Wednesday, May 28, 2024


The Walt Disney Company is investing millions of dollars to update its audio-animatronic President Abraham Lincoln at Disneyland in southern California, where it has been a star attraction on and off since 1965.


The Orange County Register reported that the company "filed building permits valued at $5 million with the city of Anaheim to replace show elements, lighting, audio, and show systems on the Great Moments with Mr. Lincoln attraction in the Main Street Opera House." Other work will be done on electrical, plumbing, and mechanical systems at the attraction.


The lifelike Lincoln stars in a 15-minute show in which he expounds on the importance of American democracy and the need to safeguard the country's system. His words are drawn from several speeches he delivered in the 1850s as a rising Illinois politician. His words are voiced by actor Royal Dano. According to Dano's Wikipedia biography, the actor was personally selected by Walt Disney because the entertainment mogul felt that his voice most closely resembled descriptions of Lincoln's voice. Dano died in 1994.

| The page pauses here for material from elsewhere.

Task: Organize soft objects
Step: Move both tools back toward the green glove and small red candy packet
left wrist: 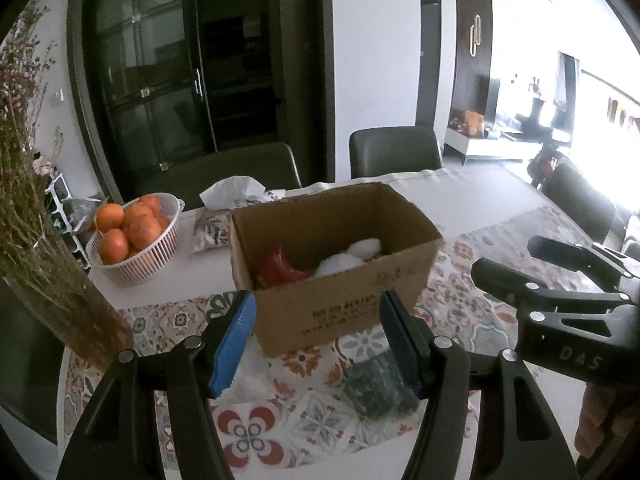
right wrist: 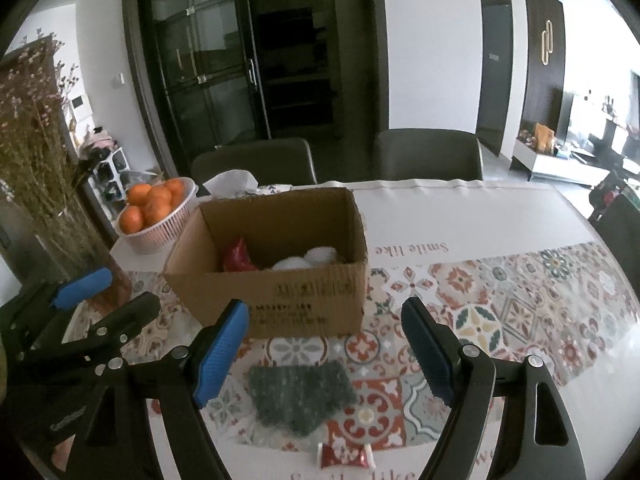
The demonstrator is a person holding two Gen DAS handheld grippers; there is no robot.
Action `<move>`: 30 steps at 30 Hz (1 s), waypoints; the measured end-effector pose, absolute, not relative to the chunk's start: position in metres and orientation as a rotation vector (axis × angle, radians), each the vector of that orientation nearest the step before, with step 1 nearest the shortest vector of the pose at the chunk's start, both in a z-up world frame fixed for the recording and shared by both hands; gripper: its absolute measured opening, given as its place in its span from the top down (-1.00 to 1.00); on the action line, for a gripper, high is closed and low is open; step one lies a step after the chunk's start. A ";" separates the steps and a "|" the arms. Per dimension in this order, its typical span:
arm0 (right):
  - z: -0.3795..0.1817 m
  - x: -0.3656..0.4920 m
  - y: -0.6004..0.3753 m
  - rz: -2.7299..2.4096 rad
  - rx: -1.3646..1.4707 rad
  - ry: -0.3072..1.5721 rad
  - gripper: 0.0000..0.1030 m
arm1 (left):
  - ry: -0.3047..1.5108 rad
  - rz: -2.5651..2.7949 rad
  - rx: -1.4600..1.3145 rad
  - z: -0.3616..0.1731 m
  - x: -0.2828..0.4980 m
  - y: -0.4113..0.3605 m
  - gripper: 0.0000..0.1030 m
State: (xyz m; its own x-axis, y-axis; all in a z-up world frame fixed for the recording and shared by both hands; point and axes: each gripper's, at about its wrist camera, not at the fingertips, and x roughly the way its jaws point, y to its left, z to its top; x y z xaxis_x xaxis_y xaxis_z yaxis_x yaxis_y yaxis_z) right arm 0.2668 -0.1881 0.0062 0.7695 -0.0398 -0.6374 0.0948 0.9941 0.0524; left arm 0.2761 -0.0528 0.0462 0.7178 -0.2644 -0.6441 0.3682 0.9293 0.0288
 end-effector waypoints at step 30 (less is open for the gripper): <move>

Disney, who was born in Chicago in 1901, recalled that he admired Lincoln from an early age. When he was five, his family moved to Marcelline, Missouri. There, historian Brian Craig Miller of Emporia State University says, the young Disney decided to celebrate Lincoln's February 12 birthday each year by dressing up as the late president and getting up in class to recite the Gettysburg Address from memory. Miller is working on a book on Disney and Civil War memory.


The robot Lincoln premiered in the Illinois Pavilion at the 1964-65 New York World's Fair, which was held during the centennial of the Civil War. Miller says the democracy-focused message from Lincoln had as much to do with the Civil War as the Cold War, which pitted the United States and the democratic West against the Communist bloc.


The Disney Company moved the Lincoln attraction to its Anaheim park in 1965. Walt Disney died in 1966.


The attraction has closed at various times over the years but has been brought back. In 2001, Miller said in interviews that historian Eric Foner revised the script for Disney to focus more on emancipation. That version of the presentation closed in 2004, and the previous script returned when Great Moments reopened in 2009.

Over the years, the robot Lincoln has been updated to utilize the latest technology.


Great Moments with Mr. Lincoln, which is performed in a 500-seat theater, is closed while the work is being done. It might reopen as soon as mid-June.


Lincoln is also featured, along with other American presidents, at an attraction at Disney World in Orlando, Fla.